Your task is to restate word for word the line containing "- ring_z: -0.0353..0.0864" and each line that follows it in the listing, and only those.
== Segment start ==
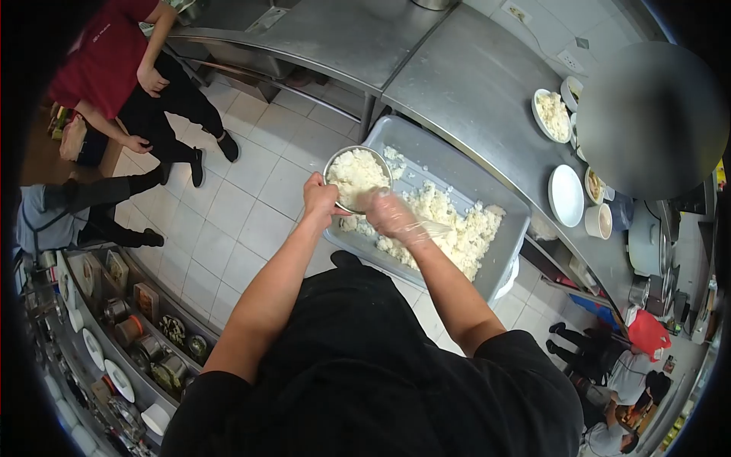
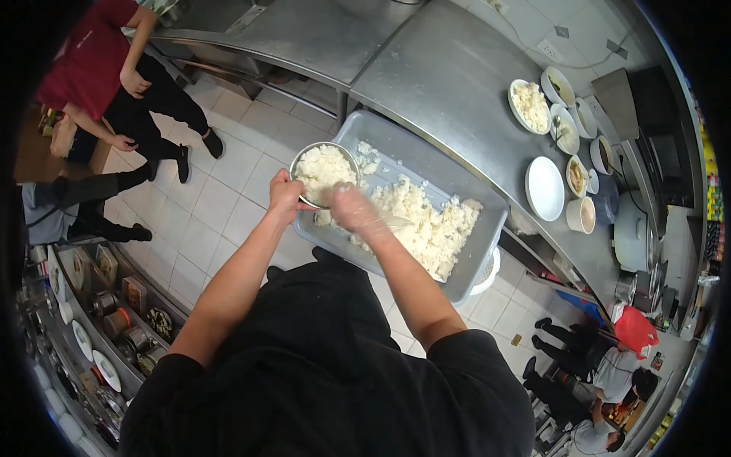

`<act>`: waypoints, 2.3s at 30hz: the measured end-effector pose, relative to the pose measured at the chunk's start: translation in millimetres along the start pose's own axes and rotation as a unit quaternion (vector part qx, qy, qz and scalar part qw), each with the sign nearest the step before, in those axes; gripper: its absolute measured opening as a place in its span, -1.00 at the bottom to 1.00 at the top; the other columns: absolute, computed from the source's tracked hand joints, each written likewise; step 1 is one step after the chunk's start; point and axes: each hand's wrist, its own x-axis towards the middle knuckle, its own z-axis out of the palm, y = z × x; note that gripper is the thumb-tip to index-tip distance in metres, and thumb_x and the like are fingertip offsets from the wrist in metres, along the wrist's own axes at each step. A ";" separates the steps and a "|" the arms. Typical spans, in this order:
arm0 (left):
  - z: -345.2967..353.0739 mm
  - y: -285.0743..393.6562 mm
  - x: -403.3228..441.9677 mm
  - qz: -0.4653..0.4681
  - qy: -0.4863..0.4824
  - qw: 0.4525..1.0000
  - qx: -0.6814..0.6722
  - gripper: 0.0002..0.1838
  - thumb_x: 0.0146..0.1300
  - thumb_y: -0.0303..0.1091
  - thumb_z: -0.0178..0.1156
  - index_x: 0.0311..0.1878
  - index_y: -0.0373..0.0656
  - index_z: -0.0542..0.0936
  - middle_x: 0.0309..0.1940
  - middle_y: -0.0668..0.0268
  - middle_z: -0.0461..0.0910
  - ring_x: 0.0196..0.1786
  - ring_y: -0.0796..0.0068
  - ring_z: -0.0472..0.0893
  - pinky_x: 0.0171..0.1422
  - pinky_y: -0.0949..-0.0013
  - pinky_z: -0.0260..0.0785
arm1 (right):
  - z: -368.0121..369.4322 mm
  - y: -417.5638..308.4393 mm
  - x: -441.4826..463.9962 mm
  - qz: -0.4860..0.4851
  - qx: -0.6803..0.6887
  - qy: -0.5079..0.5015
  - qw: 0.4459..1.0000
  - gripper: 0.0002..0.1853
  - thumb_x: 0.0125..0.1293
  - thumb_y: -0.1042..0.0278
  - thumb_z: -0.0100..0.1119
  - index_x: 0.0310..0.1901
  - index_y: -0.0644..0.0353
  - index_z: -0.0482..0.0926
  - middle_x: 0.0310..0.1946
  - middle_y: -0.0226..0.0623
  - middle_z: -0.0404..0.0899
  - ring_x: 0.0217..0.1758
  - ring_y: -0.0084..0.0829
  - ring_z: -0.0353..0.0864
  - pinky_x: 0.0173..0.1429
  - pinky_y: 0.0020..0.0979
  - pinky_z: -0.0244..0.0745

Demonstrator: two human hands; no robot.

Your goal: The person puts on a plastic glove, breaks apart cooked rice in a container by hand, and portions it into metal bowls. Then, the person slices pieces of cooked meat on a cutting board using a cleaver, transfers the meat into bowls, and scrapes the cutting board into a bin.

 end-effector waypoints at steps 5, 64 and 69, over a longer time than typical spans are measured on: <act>0.4 11.3 3.0 0.032 0.026 0.998 0.037 -0.80 0.21 -0.70 0.04 -0.30 -0.14 0.32 -0.31 0.20 0.48 -0.37 0.16 0.70 -0.56 -0.11 0.77 | -5.3 2.4 10.9 0.040 0.106 0.072 0.991 -0.78 0.26 0.38 0.44 -0.07 0.18 0.81 -0.13 0.01 0.79 -0.12 -0.09 0.81 0.02 -0.17 0.73; -1276.9 -46.6 29.6 0.035 0.667 0.268 -0.695 -0.63 0.22 -0.69 0.15 0.07 -0.44 0.30 -0.03 -0.19 0.61 -0.14 -0.21 0.81 -0.28 -0.16 0.88 | 934.3 -1411.9 576.9 -0.770 -0.439 -0.379 0.264 -0.44 0.54 -0.07 0.20 0.39 0.12 0.63 0.33 0.04 0.68 0.44 0.04 0.62 0.47 0.04 0.53; -1347.7 -41.8 47.3 0.093 0.662 0.233 -0.706 -0.50 0.19 -0.71 0.09 0.23 -0.47 0.30 0.05 -0.21 0.60 -0.12 -0.24 0.81 -0.27 -0.20 0.89 | 937.2 -1406.3 603.6 -0.764 -0.444 -0.408 0.229 -0.44 0.53 -0.08 0.21 0.38 0.11 0.63 0.32 0.02 0.68 0.44 0.03 0.62 0.47 0.03 0.53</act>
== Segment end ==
- Problem solution -
  - ring_z: -0.0353..0.0864
  - pinky_x: 0.0173..0.1429
  - pinky_y: 0.0020..0.0979
  - pinky_z: -0.0244..0.0745

Demonstrator: two human hands; no robot.

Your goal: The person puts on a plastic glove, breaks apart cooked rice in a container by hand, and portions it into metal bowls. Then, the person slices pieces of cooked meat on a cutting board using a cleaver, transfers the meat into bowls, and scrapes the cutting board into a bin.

 end-effector waypoints at steps 5, 64 and 69, over a longer time than typical spans are measured on: <act>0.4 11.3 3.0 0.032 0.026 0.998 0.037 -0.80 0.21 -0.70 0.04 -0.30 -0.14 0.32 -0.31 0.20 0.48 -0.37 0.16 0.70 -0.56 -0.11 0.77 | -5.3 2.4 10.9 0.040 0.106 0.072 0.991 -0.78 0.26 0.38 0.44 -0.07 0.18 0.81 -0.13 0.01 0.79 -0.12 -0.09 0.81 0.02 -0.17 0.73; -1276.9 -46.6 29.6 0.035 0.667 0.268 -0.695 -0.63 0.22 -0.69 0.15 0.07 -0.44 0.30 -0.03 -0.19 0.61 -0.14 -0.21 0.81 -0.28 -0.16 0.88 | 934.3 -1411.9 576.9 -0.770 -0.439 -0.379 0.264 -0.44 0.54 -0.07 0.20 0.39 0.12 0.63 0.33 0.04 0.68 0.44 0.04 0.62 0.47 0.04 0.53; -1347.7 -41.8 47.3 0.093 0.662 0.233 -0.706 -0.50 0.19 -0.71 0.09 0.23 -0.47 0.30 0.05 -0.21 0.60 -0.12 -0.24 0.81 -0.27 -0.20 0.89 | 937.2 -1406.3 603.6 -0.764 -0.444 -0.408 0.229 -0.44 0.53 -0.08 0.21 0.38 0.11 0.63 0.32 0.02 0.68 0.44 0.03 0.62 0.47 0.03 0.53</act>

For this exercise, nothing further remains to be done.